[Saved entries]
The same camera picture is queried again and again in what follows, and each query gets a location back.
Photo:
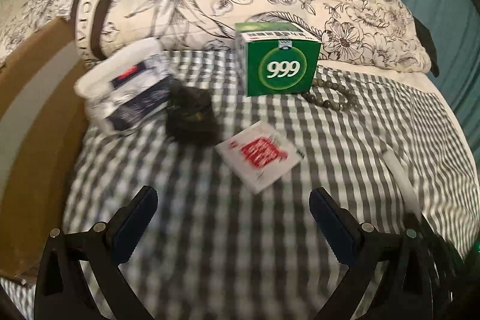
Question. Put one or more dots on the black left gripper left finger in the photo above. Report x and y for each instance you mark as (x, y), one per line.
(62, 291)

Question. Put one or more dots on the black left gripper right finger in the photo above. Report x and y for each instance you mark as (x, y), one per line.
(405, 290)

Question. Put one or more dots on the white blue packet bag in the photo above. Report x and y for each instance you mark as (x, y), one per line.
(129, 87)

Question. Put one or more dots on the black small object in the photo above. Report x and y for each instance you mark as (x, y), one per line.
(190, 118)

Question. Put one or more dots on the green 999 medicine box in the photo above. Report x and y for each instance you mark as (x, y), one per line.
(275, 58)

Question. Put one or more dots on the white tube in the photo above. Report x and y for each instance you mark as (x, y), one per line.
(403, 183)

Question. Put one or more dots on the brown cardboard box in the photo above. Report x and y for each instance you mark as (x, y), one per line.
(42, 127)

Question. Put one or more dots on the grey checkered cloth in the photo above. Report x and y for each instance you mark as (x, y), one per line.
(210, 245)

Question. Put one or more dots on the black cloth behind quilt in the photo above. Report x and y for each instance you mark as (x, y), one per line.
(425, 38)

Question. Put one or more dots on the teal curtain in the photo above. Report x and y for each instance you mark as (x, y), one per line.
(454, 28)

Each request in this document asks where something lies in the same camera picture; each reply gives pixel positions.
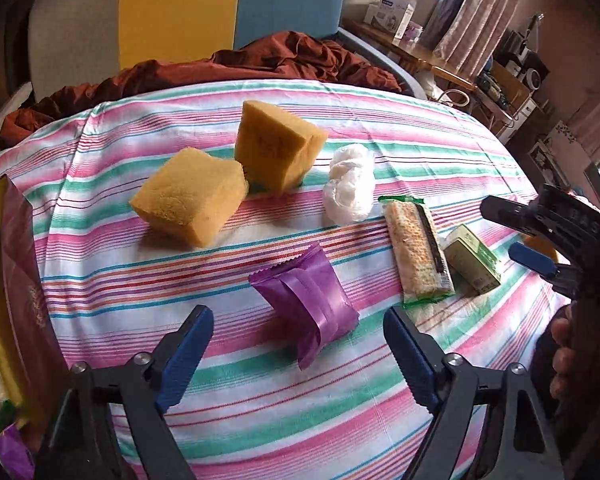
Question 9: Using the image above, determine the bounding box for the green small carton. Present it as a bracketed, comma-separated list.
[443, 224, 501, 295]

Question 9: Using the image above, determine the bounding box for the yellow sponge block front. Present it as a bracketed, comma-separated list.
[130, 148, 249, 247]

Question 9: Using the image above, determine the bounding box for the yellow sponge block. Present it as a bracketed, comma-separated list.
[130, 148, 249, 247]
[234, 100, 328, 195]

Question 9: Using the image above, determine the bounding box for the purple cartoon snack packet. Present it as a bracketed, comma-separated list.
[0, 422, 34, 480]

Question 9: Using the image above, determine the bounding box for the person right hand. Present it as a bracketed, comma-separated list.
[550, 306, 576, 400]

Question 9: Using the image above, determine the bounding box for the small yellow sponge far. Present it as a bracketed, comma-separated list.
[522, 234, 559, 263]

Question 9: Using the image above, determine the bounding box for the gold metal tin box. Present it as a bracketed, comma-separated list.
[0, 174, 68, 453]

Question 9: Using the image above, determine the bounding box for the striped bed sheet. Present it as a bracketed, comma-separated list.
[0, 80, 564, 479]

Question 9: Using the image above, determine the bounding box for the wooden desk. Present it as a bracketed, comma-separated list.
[342, 18, 476, 91]

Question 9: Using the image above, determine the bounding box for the pink checked curtain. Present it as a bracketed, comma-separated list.
[434, 0, 520, 79]

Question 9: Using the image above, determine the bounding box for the white appliance box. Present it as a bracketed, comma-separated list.
[364, 0, 416, 42]

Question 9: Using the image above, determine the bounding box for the rust red blanket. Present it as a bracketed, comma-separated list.
[0, 30, 405, 150]

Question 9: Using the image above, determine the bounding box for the grey yellow blue headboard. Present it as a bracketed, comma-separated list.
[28, 0, 342, 99]

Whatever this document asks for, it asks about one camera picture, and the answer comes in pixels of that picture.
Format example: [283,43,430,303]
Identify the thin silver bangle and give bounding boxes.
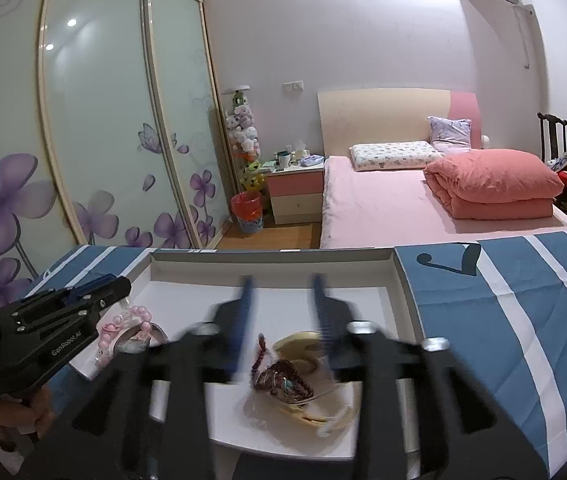
[274,382,361,436]

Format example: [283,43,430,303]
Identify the yellow wristwatch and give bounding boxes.
[262,330,349,438]

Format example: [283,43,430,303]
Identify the blue white striped tablecloth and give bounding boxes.
[32,230,567,479]

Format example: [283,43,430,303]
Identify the pink nightstand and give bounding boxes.
[265,162,325,226]

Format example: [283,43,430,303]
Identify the sliding wardrobe with purple flowers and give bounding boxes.
[0,0,229,304]

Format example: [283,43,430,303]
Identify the folded salmon duvet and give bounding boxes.
[423,148,563,220]

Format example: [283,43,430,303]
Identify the grey cardboard tray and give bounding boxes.
[64,247,417,460]

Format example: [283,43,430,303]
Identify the purple floral pillow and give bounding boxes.
[428,116,472,155]

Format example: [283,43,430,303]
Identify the beige pink headboard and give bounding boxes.
[318,88,482,157]

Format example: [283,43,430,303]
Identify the plush toy tower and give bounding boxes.
[221,86,262,192]

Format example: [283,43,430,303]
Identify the dark wooden chair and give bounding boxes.
[537,113,567,162]

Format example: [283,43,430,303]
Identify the red waste bin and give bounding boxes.
[231,191,264,234]

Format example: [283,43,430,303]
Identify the wall socket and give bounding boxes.
[282,80,304,92]

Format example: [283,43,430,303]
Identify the bed with pink sheet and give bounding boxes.
[320,156,567,249]

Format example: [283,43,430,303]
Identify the white mug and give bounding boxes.
[277,151,292,169]

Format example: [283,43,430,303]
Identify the dark red bead bracelet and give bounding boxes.
[248,332,317,406]

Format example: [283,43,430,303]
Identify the pink bead bracelet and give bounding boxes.
[93,303,154,369]

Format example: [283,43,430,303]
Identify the white patterned pillow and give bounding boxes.
[349,141,443,171]

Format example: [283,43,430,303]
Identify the left hand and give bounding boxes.
[0,386,56,453]

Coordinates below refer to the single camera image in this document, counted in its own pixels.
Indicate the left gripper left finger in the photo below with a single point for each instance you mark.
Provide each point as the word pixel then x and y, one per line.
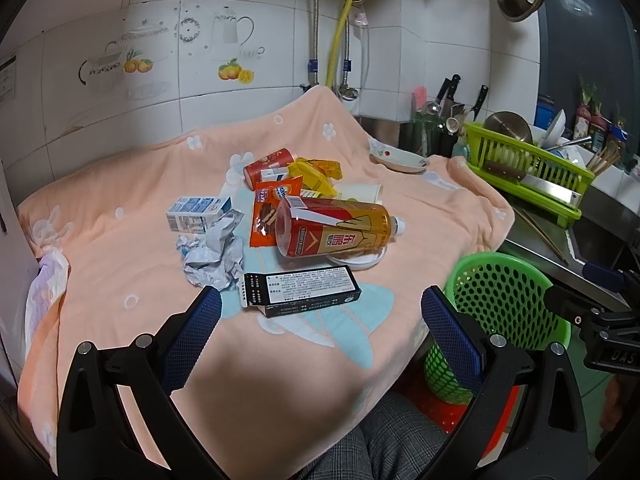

_HOW TO COMPLETE THIS TASK_. On how many lines of the data does "point" appear? Give only that number.

_SOLUTION TO THE PROBLEM_. 2